What to work on: Transcribe the listing below only from the line with "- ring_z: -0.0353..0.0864" up to and including the line with "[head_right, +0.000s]".

──────────────────────────────

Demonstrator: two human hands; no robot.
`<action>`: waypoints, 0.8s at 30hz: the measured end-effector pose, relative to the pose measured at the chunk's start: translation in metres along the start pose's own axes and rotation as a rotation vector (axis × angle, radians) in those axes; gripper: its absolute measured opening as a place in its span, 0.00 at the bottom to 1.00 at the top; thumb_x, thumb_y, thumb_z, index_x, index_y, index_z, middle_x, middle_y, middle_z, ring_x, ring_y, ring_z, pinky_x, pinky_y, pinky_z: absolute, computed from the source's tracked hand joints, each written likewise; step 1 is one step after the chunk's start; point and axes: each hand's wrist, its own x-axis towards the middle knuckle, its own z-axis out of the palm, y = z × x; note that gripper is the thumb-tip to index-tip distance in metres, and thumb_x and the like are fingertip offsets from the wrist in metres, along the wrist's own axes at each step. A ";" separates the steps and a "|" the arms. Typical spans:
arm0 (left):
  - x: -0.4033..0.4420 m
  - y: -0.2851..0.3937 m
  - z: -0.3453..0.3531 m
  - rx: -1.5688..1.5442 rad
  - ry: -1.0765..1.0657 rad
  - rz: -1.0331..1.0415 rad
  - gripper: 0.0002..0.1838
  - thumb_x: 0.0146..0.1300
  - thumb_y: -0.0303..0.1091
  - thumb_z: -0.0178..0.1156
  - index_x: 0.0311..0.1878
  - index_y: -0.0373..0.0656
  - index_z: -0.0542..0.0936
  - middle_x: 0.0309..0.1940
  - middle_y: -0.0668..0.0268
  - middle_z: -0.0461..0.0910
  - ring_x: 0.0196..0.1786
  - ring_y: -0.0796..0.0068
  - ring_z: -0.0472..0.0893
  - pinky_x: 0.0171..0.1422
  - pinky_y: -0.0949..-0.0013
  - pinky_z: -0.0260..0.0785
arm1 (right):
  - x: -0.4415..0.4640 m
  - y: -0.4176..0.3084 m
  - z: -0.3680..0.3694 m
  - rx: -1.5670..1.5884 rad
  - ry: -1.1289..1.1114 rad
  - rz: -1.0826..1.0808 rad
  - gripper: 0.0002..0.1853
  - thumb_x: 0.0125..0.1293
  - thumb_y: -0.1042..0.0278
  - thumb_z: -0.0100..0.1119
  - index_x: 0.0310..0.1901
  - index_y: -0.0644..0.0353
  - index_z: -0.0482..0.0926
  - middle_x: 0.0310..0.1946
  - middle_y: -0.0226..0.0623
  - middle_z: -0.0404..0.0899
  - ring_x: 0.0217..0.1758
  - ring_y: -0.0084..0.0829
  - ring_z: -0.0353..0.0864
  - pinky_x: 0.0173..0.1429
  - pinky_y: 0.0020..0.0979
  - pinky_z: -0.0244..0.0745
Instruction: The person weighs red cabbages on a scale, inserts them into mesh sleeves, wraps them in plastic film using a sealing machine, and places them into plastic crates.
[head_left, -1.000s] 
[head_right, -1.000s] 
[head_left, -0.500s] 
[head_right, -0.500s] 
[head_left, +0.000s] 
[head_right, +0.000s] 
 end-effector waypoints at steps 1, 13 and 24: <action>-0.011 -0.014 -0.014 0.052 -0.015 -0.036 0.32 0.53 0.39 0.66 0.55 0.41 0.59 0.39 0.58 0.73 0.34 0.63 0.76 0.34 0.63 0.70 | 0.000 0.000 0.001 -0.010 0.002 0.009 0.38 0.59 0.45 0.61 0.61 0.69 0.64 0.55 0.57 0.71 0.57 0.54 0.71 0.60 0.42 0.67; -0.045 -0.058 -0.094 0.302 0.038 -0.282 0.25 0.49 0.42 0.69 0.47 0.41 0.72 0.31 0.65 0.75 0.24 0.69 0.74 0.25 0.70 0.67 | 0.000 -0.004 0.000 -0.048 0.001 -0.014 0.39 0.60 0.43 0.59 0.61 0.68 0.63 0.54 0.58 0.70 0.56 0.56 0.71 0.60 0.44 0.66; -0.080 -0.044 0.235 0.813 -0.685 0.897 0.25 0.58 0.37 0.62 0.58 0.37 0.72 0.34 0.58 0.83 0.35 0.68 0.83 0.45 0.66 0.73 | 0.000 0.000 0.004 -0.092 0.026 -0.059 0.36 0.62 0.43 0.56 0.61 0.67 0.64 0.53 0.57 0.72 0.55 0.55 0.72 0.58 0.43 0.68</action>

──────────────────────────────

Response below:
  - ring_z: -0.0353..0.0864
  - pinky_x: 0.0173..0.1429
  - pinky_y: 0.0020..0.0979
  - pinky_z: -0.0244..0.0745
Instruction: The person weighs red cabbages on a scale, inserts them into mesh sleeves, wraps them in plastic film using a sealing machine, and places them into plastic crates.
[head_left, -1.000s] 
[head_right, -1.000s] 
[head_left, -0.500s] 
[head_right, -0.500s] 
[head_left, +0.000s] 
[head_right, +0.000s] 

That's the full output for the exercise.